3.5 Addressable market (TAM / SAM / SOM)
|
Market layer |
Definition |
Estimated value |
PPD relevance |
|---|---|---|---|
|
TAM |
Total SA dairy-products market (processing/retail) |
~R55 billion |
Full category |
|
SAM |
Premium, branded, value-added & food-service dairy |
~R20–R24 billion |
Direct target |
|
SOM (FY2026) |
PPD served share at current scale |
~R0.5 billion |
~2.3% of SAM |
|
SOM (FY2030) |
PPD served share on plan |
~R0.79 billion |
~3.5% of SAM |
Table 3.1 Addressable-market framing. Even at FY2030 revenue, PurePastures holds only a low-single-digit share of its serviceable market, underscoring the runway for disciplined growth.
3.6 Consumption headroom — South Africa & SADC
Per-capita dairy consumption in South Africa, at roughly 55–60 litres of milk-equivalent per year, sits well below the global average of around 110 litres and a fraction of European levels near 240 litres. Several SADC markets are lower still. This gap is not a weakness, it is headroom. As incomes rise, urbanisation deepens and cold-chain retail extends, per-capita consumption has structural room to grow, particularly in the branded and value-added formats where PurePastures competes.
StrengthLow base, long runway
A market consuming well under the global-average level of dairy per person, combined with a growing and urbanising population, provides a multi-decade demand tailwind. PurePastures does not need the category to be mature to succeed, it needs to capture a disciplined share of a category that is still growing off a low base.

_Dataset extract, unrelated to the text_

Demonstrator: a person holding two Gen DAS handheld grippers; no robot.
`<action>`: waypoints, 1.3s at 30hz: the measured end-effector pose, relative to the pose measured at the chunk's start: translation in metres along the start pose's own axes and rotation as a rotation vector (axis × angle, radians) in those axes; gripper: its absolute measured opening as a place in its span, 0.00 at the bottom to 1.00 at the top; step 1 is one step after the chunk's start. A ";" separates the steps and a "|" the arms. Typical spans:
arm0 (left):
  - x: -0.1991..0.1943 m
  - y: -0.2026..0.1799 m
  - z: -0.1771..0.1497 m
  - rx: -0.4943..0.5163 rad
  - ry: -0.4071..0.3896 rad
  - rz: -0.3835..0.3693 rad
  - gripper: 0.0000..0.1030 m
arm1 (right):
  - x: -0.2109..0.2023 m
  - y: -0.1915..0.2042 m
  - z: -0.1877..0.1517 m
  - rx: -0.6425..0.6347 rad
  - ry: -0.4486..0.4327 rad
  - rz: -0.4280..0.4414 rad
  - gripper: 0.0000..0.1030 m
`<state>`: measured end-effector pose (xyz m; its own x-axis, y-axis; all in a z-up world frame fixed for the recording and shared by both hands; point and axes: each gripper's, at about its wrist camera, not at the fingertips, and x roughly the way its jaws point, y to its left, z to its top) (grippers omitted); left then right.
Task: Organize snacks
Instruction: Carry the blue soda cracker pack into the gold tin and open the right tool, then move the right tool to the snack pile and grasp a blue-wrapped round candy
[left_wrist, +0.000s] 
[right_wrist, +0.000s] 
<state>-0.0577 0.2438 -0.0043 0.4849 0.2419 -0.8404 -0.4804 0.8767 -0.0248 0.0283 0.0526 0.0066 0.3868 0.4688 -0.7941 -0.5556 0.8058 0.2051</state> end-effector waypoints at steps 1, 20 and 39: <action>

3.7 Regulatory & policy context
Dairy is a tightly regulated food category, which favours well-capitalised, compliance-oriented processors. Key regulatory anchors include food-safety standards enforced through the Department of Health and the Department of Agriculture, compulsory dairy specifications and labelling regulations, and the industry-coordination role of Milk South Africa (established 2002) and the Milk Producers’ Organisation. Compliance with HACCP and ISO 22000 is effectively a licence to supply modern retail and to export. For SADC export, PurePastures must additionally satisfy destination-country import, veterinary and certification requirements, a barrier that also protects compliant exporters from lower-quality competition.
On the macro side, the South African Reserve Bank has guided monetary policy toward a lower inflation objective (a 3% point target), with the repo rate at 7.0% and prime at 10.5% as at mid-2026. A gradually disinflating, lower-rate environment is supportive both of consumer demand recovery and of the Company’s cost of debt over the life of the plan.
NotePolicy risk cuts both ways
Regulation raises the barrier to entry, an advantage for PurePastures, but also imposes ongoing compliance cost and exposes the business to changes in food-safety, labelling, trade and agricultural policy. The plan budgets for continuous certification and audit, and treats regulatory compliance as a fixed cost of premium positioning rather than an optional extra.